Delirium after cardiac surgery is common, morbid, and costly, but may be prevented with risk stratification and targeted intervention. In this study, we aimed to identify protein biomarkers and develop a predictive model for postoperative delirium in older patients undergoing cardiac surgery.

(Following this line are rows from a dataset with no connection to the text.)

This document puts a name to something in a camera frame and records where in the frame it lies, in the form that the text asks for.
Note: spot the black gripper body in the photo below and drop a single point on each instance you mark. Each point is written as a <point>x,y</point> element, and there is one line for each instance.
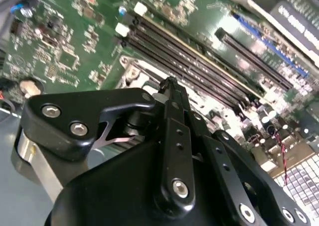
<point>112,198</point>

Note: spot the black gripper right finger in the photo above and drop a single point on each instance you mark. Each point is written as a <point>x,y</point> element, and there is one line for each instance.
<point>231,183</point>

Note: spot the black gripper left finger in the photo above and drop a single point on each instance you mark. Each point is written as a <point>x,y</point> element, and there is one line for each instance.
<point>74,106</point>

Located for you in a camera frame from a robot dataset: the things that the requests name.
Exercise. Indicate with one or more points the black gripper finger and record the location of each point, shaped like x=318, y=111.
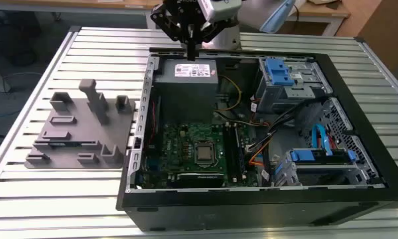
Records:
x=216, y=30
x=170, y=25

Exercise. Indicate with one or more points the green RAM stick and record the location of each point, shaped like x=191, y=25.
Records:
x=70, y=144

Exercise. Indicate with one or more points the black RAM slot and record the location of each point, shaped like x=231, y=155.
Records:
x=231, y=149

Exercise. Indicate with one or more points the installed RAM stick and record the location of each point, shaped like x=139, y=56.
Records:
x=242, y=159

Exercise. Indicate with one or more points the pale blue teach pendant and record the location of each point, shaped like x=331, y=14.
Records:
x=275, y=20

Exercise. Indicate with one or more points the tall blue disk carrier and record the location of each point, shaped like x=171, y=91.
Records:
x=278, y=72

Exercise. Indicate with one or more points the long wooden desk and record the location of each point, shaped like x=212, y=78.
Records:
x=86, y=3

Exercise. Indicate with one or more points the grey power supply unit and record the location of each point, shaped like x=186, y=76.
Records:
x=186, y=99

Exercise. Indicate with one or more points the grey metal drive cage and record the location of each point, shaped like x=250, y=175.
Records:
x=299, y=92

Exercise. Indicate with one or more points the green motherboard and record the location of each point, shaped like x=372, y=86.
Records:
x=183, y=139

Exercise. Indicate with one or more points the grey parts rack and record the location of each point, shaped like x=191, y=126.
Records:
x=83, y=119

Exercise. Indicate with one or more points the silver CPU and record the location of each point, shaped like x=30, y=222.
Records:
x=206, y=152

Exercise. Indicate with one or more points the brown wooden cabinet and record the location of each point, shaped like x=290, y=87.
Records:
x=386, y=30

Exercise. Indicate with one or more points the CPU socket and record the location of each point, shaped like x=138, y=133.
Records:
x=206, y=164

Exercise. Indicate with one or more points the wide blue disk carrier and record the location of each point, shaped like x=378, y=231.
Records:
x=306, y=155

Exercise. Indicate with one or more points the black graphics card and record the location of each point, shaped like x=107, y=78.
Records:
x=199, y=178

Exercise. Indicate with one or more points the grey metal disk bay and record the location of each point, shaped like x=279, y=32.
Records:
x=319, y=169

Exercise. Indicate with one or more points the black PC case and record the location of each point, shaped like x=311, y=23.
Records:
x=219, y=214

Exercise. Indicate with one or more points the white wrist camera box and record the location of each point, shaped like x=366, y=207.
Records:
x=219, y=10

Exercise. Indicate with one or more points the wooden desk white frame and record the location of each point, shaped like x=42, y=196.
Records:
x=319, y=12

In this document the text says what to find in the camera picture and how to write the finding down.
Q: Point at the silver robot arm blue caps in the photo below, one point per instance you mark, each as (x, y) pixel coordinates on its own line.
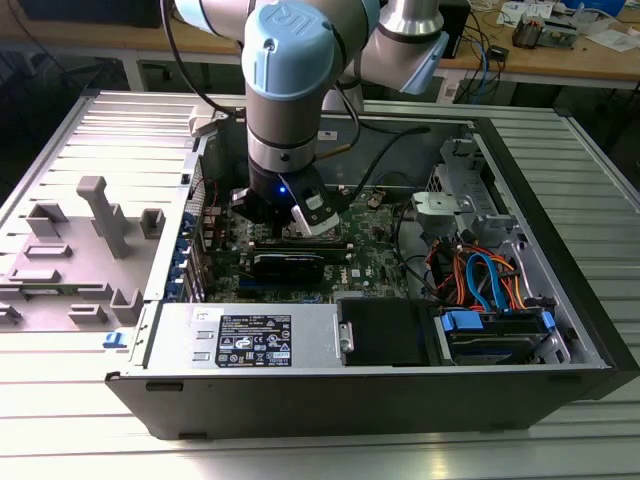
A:
(285, 100)

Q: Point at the black RAM slot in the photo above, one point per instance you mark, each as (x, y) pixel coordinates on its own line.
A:
(320, 248)
(285, 242)

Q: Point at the black graphics card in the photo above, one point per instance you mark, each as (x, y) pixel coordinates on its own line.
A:
(287, 270)

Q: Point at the silver coin cell battery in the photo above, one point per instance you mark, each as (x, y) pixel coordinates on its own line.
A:
(374, 201)

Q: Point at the green motherboard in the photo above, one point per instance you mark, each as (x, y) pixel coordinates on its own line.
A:
(370, 250)

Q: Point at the black power supply label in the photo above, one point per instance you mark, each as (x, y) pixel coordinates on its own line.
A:
(252, 340)

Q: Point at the silver metal drive cage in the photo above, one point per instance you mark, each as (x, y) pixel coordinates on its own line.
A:
(425, 210)

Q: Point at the grey power supply unit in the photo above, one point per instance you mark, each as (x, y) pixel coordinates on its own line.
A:
(175, 340)

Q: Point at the grey parts rack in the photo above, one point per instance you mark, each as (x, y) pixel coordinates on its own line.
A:
(85, 250)

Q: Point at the blue plastic clip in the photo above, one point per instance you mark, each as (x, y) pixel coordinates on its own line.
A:
(114, 341)

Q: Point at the black open PC case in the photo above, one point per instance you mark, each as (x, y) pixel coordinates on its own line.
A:
(300, 405)

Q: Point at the blue disk carrier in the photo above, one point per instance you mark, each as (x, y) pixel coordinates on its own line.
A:
(460, 320)

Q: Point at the black monitor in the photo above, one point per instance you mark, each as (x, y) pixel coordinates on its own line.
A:
(100, 12)

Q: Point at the black tower box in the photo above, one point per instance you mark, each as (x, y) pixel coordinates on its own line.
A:
(460, 25)

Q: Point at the hard disk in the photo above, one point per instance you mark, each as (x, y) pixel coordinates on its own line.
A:
(490, 347)

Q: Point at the small black device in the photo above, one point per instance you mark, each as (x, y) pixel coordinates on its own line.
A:
(498, 52)

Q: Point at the copper coil device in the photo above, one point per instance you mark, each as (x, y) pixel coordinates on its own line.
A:
(530, 32)

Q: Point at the white papers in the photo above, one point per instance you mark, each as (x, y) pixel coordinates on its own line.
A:
(525, 10)

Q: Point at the white packet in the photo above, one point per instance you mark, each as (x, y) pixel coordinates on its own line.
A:
(610, 40)

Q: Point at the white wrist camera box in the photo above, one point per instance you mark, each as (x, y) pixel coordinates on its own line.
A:
(315, 220)

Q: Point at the white case wall sticker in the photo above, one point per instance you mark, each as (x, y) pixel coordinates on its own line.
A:
(327, 136)

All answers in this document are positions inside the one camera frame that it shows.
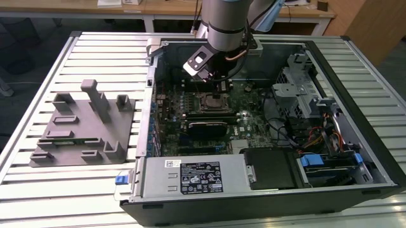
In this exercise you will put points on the silver square CPU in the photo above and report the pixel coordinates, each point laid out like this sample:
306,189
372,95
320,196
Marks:
212,103

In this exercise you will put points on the blue disk carrier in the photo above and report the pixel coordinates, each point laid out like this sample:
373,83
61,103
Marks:
313,161

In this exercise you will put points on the blue case latch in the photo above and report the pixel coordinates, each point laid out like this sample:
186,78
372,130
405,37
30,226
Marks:
122,180

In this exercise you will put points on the black open PC case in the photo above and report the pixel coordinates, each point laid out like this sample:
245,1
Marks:
222,209

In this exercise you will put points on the wooden desk with white frame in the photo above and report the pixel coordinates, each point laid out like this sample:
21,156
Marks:
305,13

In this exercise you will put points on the CPU socket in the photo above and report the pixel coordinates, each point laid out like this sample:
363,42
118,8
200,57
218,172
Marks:
200,102

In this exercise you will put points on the grey wrist bracket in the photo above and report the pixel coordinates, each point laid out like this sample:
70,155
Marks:
256,48

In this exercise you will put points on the green RAM stick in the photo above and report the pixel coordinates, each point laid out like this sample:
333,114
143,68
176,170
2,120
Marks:
79,141

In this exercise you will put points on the silver chipset heatsink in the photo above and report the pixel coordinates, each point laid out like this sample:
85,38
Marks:
241,146

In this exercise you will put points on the wooden cabinet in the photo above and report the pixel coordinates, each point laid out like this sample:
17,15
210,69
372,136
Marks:
375,23

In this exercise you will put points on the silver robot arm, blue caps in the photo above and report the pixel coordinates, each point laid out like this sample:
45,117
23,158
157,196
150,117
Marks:
225,21

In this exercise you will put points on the small white box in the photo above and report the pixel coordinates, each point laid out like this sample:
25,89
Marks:
133,2

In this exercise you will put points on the large white box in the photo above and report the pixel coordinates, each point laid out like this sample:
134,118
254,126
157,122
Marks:
110,3

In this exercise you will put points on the grey case hinge latch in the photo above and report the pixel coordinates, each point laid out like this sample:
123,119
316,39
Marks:
153,43

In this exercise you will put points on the grey metal drive cage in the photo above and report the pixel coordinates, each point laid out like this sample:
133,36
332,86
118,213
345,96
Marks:
285,92

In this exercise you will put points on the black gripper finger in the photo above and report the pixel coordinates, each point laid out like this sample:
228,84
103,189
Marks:
222,88

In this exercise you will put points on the green motherboard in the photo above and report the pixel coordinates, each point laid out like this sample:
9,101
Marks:
258,137

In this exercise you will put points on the small black box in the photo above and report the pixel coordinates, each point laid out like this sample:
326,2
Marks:
322,6

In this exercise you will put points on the grey power supply with label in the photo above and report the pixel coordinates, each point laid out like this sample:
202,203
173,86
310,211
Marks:
153,175

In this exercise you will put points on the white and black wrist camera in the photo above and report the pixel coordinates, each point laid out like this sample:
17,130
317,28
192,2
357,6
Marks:
200,58

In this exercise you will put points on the grey parts rack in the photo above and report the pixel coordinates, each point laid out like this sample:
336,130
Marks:
89,111

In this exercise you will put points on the black graphics card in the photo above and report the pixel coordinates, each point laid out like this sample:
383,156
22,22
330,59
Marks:
206,130

SomaScan analysis of 1305 proteins in the plasma from 57 older adults undergoing cardiac surgery requiring cardiopulmonary bypass was conducted to define delirium-specific protein signatures at baseline (preoperative baseline timepoint [PREOP]) and postoperative day 2 (POD2). Selected proteins were validated in 115 patients using the Enzyme-Linked Lectin Assay (ELLA) multiplex immunoassay platform. Proteins were combined with clinical and demographic variables to build multivariable models that estimate the risk of postoperative delirium and bring light to the underlying pathophysiology.
Of the 115 patients, 21 (18.3%) developed delirium after surgery. The SomaScan proteome screening evidenced differential expression of 115 and 85 proteins in delirious patients compared to nondelirious preoperatively and at POD2, respectively ( P < .05). Following biological and methodological criteria, 12 biomarker candidates (Tukey's fold change [|tFC|] >1.4, Benjamini-Hochberg [BH]- P < .01) were selected for ELLA multiplex validation. Statistical analyses of model fit resulted in the combination of age, sex, and 3 proteins (angiopoietin-2; C-C motif chemokine 5; and metalloproteinase inhibitor 1; area under the curve [AUC] = 0.829) as the best performing predictive model for delirium. Analyses of pathways showed that delirium-associated proteins are involved in inflammation, glial dysfunction, vascularization, and hemostasis.
Our results support the identification of patients at higher risk of developing delirium after cardiac surgery using a multivariable model that combines demographic and physiological features, also bringing light to the role of immune and vascular dysregulation as underlying mechanisms.
心脏手术后谵妄很常见,病情严重且成本高昂,但可通过风险分层和针对性干预加以预防。在本研究中,我们旨在识别蛋白质生物标志物,并为接受心脏手术的老年患者开发术后谵妄的预测模型。
对57例接受需要体外循环的心脏手术的老年患者的血浆进行1305种蛋白质的SomaScan分析,以确定术前基线(术前基线时间点[PREOP])和术后第2天(POD2)的谵妄特异性蛋白质特征。使用酶联凝集素测定(ELLA)多重免疫分析平台在115例患者中对选定的蛋白质进行验证。将蛋白质与临床和人口统计学变量相结合,建立多变量模型,以估计术后谵妄的风险,并揭示潜在的病理生理学机制。
115例患者中,21例(18.3%)术后发生谵妄。SomaScan蛋白质组筛查显示,与术前和POD2时未发生谵妄的患者相比,发生谵妄的患者分别有115种和85种蛋白质表达存在差异(P <.05)。根据生物学和方法学标准,选择12种生物标志物候选物(Tukey倍数变化[|tFC|]>1.4,Benjamini-Hochberg[BH]-P <.01)进行ELLA多重验证。模型拟合的统计分析结果显示,年龄、性别和3种蛋白质(血管生成素-2;C-C基序趋化因子5;金属蛋白酶抑制剂1;曲线下面积[AUC]=0.829)的组合是谵妄表现最佳的预测模型。通路分析表明,与谵妄相关的蛋白质参与炎症、神经胶质功能障碍、血管生成和止血过程。
我们的结果支持使用结合人口统计学和生理特征的多变量模型来识别心脏手术后发生谵妄风险较高的患者,同时也揭示了免疫和血管调节异常作为潜在机制的作用。